The tool offers simultaneous monopole and crossed dipole measurements that can be used to determine the orientation of minimum and maximum principle stresses in conditions ranging from poorly consolidated, high-porosity sandstones to low porosity carbonates. This information can enhance 3-D stimulation design of both low-permeability fracture stimulation and sand control stimulation treatments, as well as give borehole stress data for geo-mechanical and borehole stability analysis.

The state-of-the-art dipole source technology and waveform processing methods used in this tool allow for the determination of acoustic anisotropy, which is used to enhance the geophysical 3-D seismic interpretation, as well as amplitude-versus-offset (AVO) analysis, by providing fast and slow shear wave travel times and their orientations. This mechanical design allows for drillpipe-conveyed logging in high-angle or horizontal wells and can be combined with openhole wireline tools.

The sonic tool is claimed to supply the same openhole evaluation benefits, including the ability to provide compressional and shear slowness logs, in both fast and slow formations. The dual-transmitter, dual-frequency, and dual-receiver-array configuration provides ultra-reliable measurement redundancy in various petrophysical, drilling, and geophysical applications. The new 4 3/4-in. tool design complements the existing 6 3/4-in. and 8-in. tools, completing the top-to-bottom acoustic solution.

Sand control for Enterprise in Brazil

The sand control equipment and services for the deepwater development of the Bijupirí and Salema fields offshore Brazil will be implemented by Halliburton. The development project will be the first to be operated by an international oil company Enterprise Oil Brasil Ltda. and its partners, Petrobras and Odebrecht, in the Campos Basin and is scheduled to start immediately. This expands upon the extensive Brazilian deepwater experience base.

The Bijupirí and Salema development plan calls for a total of 15 wells to be drilled, with nine production wells and six water injectors. The two fields are located adjacent to one another in the Campos Basin, some 90 km from Cabo de São Tomé in water depths ranging from 480 meters to 880 meters.

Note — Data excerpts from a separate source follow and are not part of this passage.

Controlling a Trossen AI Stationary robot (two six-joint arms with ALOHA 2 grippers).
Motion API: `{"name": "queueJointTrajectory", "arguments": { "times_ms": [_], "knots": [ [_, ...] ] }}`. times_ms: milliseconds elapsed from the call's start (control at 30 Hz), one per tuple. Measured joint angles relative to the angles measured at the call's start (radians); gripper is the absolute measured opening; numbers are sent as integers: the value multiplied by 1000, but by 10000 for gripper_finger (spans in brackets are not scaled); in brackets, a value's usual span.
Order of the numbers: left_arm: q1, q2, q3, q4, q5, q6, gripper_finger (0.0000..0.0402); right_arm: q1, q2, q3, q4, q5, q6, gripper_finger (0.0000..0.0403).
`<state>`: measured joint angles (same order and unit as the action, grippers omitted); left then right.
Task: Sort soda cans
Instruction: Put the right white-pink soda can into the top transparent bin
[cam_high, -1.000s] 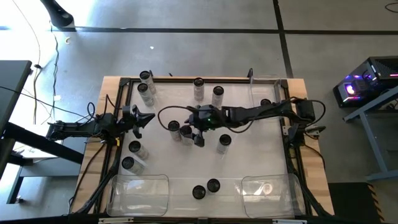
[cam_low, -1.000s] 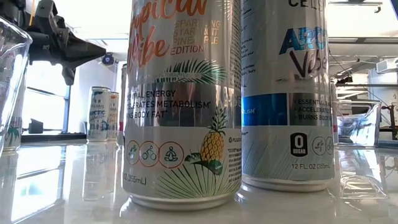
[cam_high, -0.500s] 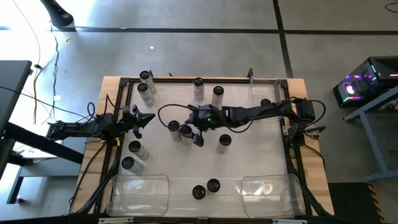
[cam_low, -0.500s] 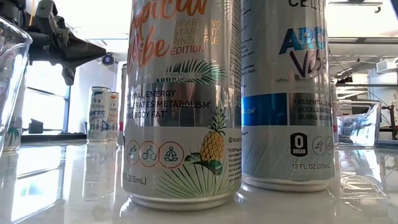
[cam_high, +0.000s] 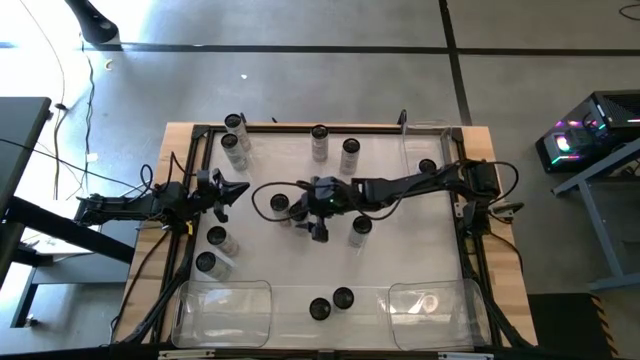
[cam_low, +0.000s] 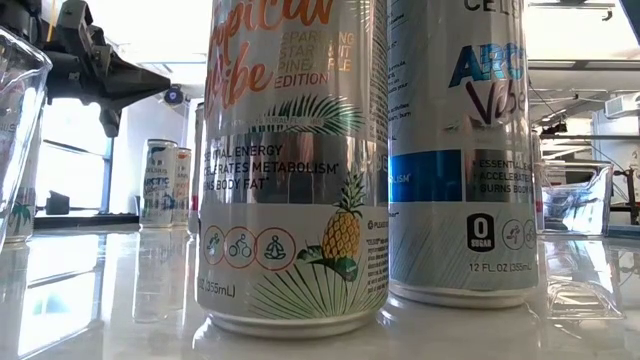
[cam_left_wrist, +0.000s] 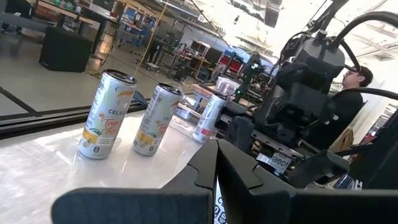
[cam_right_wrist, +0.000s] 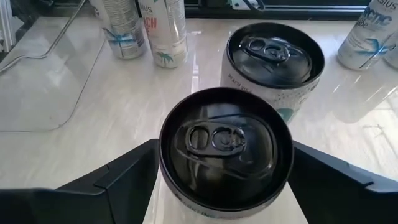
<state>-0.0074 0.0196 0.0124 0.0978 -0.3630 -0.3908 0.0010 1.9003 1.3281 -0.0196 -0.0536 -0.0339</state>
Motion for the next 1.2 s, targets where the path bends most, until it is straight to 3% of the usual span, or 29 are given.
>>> {"name": "queueJointTrajectory", "arguments": {
  "times_ms": [233,433,633,767,900,1100,1200],
  "knots": [
    [0,0,0,-3,0,0,1,0,0,0,23,0,-16,300],
    [0,0,0,-3,1,0,1,0,-8,0,17,1,-16,250],
    [0,0,0,-5,3,-1,1,-10,-152,-3,-107,80,-12,244],
    [0,0,0,-5,14,-2,1,-16,-319,-1,-262,224,-20,244],
    [0,0,0,-5,14,-9,1,-20,-502,-1,-494,461,-5,244],
    [0,0,0,-4,13,-9,1,-68,-728,-1,-823,827,153,244],
    [0,0,0,-4,13,-8,1,-113,-808,-1,-983,932,283,244]
  ]
}}
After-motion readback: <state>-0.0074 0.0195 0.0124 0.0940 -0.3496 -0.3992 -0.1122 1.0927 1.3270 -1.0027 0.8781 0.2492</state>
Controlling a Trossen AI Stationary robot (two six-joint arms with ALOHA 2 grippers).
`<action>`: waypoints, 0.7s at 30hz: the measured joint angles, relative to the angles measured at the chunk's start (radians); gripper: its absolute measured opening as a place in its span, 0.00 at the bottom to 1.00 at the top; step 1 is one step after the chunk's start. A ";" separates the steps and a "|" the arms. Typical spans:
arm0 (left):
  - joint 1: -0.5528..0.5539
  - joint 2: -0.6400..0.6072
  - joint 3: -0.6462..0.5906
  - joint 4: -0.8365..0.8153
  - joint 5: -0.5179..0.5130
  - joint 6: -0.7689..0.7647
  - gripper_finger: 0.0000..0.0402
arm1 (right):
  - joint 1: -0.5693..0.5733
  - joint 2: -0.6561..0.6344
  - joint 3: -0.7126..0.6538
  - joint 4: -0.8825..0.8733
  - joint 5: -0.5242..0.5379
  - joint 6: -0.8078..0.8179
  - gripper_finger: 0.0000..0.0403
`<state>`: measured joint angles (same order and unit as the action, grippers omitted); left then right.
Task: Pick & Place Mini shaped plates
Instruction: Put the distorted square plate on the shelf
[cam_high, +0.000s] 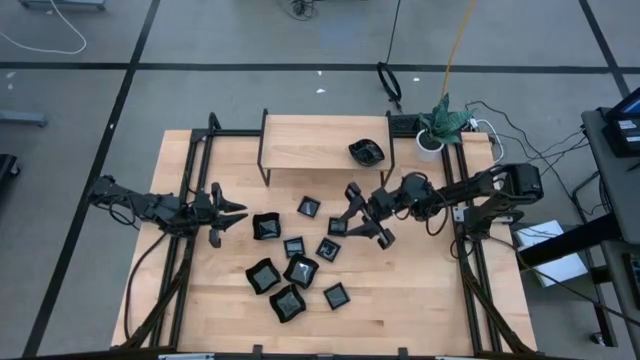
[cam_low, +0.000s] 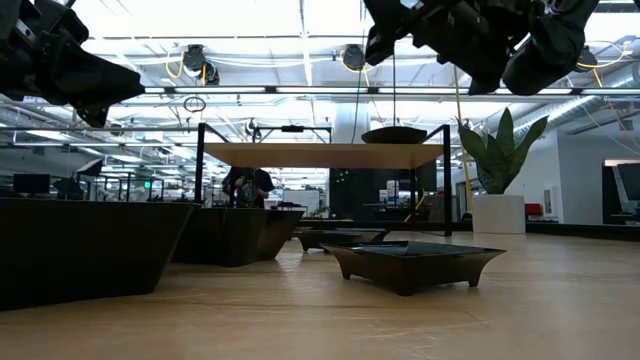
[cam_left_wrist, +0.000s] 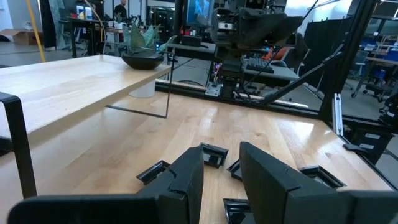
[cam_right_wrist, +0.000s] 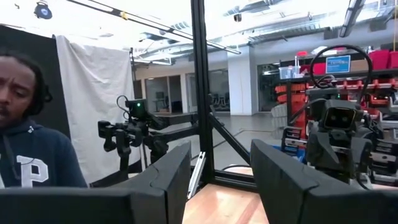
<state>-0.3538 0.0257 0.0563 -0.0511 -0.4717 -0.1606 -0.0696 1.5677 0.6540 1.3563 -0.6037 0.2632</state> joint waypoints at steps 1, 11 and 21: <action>0.000 0.000 0.000 0.000 0.000 0.000 0.26 | 0.000 0.000 0.000 -0.001 0.000 0.003 0.39; 0.000 0.000 0.000 0.000 0.000 0.000 0.26 | 0.006 0.000 0.000 -0.073 0.051 0.022 0.39; 0.000 0.000 0.000 0.000 0.000 0.000 0.26 | 0.075 -0.231 -0.110 -0.129 -0.053 -0.017 0.39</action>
<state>-0.3542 0.0261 0.0563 -0.0509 -0.4717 -0.1604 0.0051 1.3369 0.5442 1.2268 -0.6565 0.2464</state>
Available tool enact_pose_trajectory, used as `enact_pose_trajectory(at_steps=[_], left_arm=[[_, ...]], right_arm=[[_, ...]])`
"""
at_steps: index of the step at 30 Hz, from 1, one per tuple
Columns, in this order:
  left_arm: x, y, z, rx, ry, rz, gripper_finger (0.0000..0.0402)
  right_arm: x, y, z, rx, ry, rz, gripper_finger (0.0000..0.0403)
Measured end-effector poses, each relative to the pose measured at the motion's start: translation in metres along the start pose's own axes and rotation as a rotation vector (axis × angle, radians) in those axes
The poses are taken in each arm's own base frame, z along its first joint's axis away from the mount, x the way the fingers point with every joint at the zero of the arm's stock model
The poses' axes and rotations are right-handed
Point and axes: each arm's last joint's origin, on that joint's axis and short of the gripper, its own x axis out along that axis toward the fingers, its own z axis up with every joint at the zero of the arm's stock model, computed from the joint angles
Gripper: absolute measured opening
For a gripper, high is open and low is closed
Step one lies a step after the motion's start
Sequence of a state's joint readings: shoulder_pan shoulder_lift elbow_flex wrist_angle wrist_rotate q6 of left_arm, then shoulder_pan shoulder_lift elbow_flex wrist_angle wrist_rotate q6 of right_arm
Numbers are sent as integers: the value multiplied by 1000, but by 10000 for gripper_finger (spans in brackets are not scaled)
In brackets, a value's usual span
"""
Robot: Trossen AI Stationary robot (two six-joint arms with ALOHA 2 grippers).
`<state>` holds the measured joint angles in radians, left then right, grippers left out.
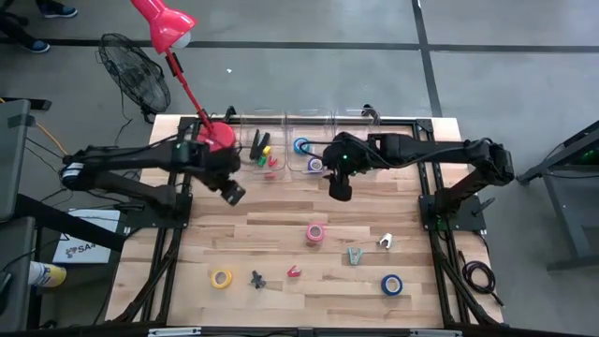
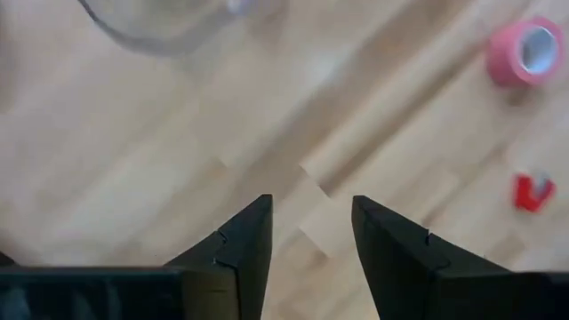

Time-cost, risk analysis in well construction

Well engineering and operations management software is high on the acquisitions list for a number of operators intent on reducing risk in well construction. Peak Group has developed a software application for well construction that applies time-cost risk estimation. Using Monte-Carlo probabilistic simulation techniques, the software evaluates the likely outcome of every risk scenario in order to estimate the time and cost of different well operational options.

The developers say the process allows users to test different operational options and identify areas of high impact, and is used to weigh the risk of a project's operation.